DESCRIPTION OF THE TASK: Every entry, from the first to the last, should be written out exactly.

GIVEN INFORMATION:
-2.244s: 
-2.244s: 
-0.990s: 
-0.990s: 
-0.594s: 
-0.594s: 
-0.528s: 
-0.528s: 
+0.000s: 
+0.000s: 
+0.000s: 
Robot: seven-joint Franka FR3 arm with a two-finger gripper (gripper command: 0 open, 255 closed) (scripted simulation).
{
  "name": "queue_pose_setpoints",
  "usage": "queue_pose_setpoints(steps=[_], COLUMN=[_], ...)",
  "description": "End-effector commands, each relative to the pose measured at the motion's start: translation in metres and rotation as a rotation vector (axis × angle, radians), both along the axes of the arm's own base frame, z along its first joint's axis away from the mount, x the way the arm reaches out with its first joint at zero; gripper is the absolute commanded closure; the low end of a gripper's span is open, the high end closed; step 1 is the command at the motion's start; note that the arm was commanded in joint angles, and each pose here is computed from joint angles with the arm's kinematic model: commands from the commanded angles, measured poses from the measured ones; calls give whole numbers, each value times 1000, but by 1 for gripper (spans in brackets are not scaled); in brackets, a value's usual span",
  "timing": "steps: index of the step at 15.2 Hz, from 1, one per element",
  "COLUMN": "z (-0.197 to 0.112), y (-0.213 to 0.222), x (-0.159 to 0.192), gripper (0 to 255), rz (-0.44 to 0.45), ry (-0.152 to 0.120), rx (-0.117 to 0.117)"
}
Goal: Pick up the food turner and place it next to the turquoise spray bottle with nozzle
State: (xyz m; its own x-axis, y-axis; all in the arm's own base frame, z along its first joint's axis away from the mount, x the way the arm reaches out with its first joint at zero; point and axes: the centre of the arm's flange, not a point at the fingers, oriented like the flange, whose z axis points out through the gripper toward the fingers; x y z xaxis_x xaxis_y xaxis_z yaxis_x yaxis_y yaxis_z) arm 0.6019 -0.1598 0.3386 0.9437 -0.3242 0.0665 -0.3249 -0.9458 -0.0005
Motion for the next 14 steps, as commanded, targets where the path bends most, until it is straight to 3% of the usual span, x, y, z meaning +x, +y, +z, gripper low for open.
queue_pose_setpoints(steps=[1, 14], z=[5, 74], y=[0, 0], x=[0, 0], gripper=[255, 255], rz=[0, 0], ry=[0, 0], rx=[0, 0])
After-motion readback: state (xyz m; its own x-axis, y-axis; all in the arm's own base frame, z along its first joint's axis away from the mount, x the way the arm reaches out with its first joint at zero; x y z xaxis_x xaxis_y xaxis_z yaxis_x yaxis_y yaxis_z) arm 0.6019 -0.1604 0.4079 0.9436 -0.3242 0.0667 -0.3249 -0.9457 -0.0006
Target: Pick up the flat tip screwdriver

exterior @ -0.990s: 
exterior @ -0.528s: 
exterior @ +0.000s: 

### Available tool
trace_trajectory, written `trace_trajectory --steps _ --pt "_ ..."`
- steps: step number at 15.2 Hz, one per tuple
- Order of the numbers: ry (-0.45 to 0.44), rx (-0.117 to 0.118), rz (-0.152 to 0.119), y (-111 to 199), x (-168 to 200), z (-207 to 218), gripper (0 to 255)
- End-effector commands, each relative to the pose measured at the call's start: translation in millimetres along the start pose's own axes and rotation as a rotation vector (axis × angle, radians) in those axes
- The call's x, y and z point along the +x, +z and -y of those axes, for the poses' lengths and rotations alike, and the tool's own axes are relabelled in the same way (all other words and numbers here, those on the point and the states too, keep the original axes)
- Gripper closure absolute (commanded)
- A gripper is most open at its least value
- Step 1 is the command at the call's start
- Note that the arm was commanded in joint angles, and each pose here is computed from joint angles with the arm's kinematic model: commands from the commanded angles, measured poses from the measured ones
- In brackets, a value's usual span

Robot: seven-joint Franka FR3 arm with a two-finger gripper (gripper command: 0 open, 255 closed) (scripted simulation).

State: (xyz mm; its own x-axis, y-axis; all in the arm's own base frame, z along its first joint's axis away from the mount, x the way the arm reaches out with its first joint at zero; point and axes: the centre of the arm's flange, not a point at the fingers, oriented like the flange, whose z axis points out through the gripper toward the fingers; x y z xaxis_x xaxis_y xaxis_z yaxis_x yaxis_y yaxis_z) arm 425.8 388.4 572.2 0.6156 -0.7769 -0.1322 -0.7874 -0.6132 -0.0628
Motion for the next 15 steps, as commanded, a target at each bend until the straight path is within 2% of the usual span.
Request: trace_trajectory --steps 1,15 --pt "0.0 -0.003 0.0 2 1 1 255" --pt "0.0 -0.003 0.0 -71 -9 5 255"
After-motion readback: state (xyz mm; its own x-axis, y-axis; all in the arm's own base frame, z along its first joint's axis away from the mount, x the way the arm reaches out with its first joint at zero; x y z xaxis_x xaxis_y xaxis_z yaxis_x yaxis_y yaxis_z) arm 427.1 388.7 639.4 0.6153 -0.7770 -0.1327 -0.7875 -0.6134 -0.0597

RESULT OF THE TASK:
-2.244s: 
-2.244s: 
-0.990s: 
-0.990s: 
-0.594s: 
-0.594s: 
-0.528s: 
-0.528s: 
+0.000s: 
+0.000s: 
+0.000s: 
Robot: seven-joint Franka FR3 arm with a two-finger gripper (gripper command: 0 open, 255 closed) (scripted simulation).
{
  "name": "queue_pose_setpoints",
  "usage": "queue_pose_setpoints(steps=[_], COLUMN=[_], ...)",
  "description": "End-effector commands, each relative to the pose measured at the motion's start: translation in metres and rotation as a rotation vector (axis × angle, radians), both along the axes of the arm's own base frame, z along its first joint's axis away from the mount, x the way the arm reaches out with its first joint at zero; gripper is the absolute commanded closure; the low end of a gripper's span is open, the high end closed; step 1 is the command at the motion's start; note that the arm was commanded in joint angles, and each pose here is computed from joint angles with the arm's kinematic model: commands from the commanded angles, measured poses from the measured ones; calls give whole numbers, each value times 1000, but by 1 for gripper (spans in brackets are not scaled); in brackets, a value's usual span",
  "timing": "steps: index of the step at 15.2 Hz, from 1, one per element",
  "COLUMN": "z (-0.197 to 0.112), y (-0.213 to 0.222), x (-0.159 to 0.192), gripper (0 to 255), rz (-0.44 to 0.45), ry (-0.152 to 0.120), rx (-0.117 to 0.117)"
}
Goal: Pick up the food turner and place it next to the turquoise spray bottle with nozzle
State: (xyz m; its own x-axis, y-axis; all in the arm's own base frame, z along its first joint's axis away from the mount, x the way the arm reaches out with its first joint at zero; point and axes: the centre of the arm's flange, not a point at the fingers, oriented like the flange, whose z axis points out through the gripper toward the fingers; x y z xaxis_x xaxis_y xaxis_z yaxis_x yaxis_y yaxis_z) arm 0.6019 -0.1598 0.3386 0.9437 -0.3242 0.0665 -0.3249 -0.9458 -0.0005
Motion for the next 14 steps, as commanded, targets where the path bends most, until it is straight to 3% of the usual span, x, y, z meaning +x, +y, +z, gripper low for open.
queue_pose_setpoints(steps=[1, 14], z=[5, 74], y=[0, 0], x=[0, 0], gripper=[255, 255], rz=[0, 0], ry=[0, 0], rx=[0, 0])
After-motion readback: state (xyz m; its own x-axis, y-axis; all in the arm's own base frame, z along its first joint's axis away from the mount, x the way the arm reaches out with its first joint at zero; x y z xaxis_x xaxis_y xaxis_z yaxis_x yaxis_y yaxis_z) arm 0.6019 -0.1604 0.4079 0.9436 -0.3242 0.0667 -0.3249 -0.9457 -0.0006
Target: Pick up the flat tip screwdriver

exterior @ -0.990s: 
exterior @ -0.528s: 
exterior @ +0.000s: 

### Available tool
trace_trajectory, written `trace_trajectory --steps _ --pt "_ ..."`
- steps: step number at 15.2 Hz, one per tuple
- Order of the numbers: ry (-0.45 to 0.44), rx (-0.117 to 0.118), rz (-0.152 to 0.119), y (-111 to 199), x (-168 to 200), z (-207 to 218), gripper (0 to 255)
- End-effector commands, each relative to the pose measured at the call's start: translation in millimetres along the start pose's own axes and rotation as a rotation vector (axis × angle, radians) in those axes
- The call's x, y and z point along the +x, +z and -y of those axes, for the poses' lengths and rotations alike, and the tool's own axes are relabelled in the same way (all other words and numbers here, those on the point and the states too, keep the original axes)
- Gripper closure absolute (commanded)
- A gripper is most open at its least value
- Step 1 is the command at the call's start
- Note that the arm was commanded in joint angles, and each pose here is computed from joint angles with the arm's kinematic model: commands from the commanded angles, measured poses from the measured ones
- In brackets, a value's usual span

Robot: seven-joint Franka FR3 arm with a two-finger gripper (gripper command: 0 open, 255 closed) (scripted simulation).

State: (xyz mm; its own x-axis, y-axis; all in the arm's own base frame, z along its first joint's axis away from the mount, x the way the arm reaches out with its first joint at zero; point and axes: the centre of the arm's flange, not a point at the fingers, oriented like the flange, whose z axis points out through the gripper toward the fingers; x y z xaxis_x xaxis_y xaxis_z yaxis_x yaxis_y yaxis_z) arm 425.8 388.4 572.2 0.6156 -0.7769 -0.1322 -0.7874 -0.6132 -0.0628
Motion for the next 15 steps, as commanded, a target at each bend until the straight path is within 2% of the usual span.
Request: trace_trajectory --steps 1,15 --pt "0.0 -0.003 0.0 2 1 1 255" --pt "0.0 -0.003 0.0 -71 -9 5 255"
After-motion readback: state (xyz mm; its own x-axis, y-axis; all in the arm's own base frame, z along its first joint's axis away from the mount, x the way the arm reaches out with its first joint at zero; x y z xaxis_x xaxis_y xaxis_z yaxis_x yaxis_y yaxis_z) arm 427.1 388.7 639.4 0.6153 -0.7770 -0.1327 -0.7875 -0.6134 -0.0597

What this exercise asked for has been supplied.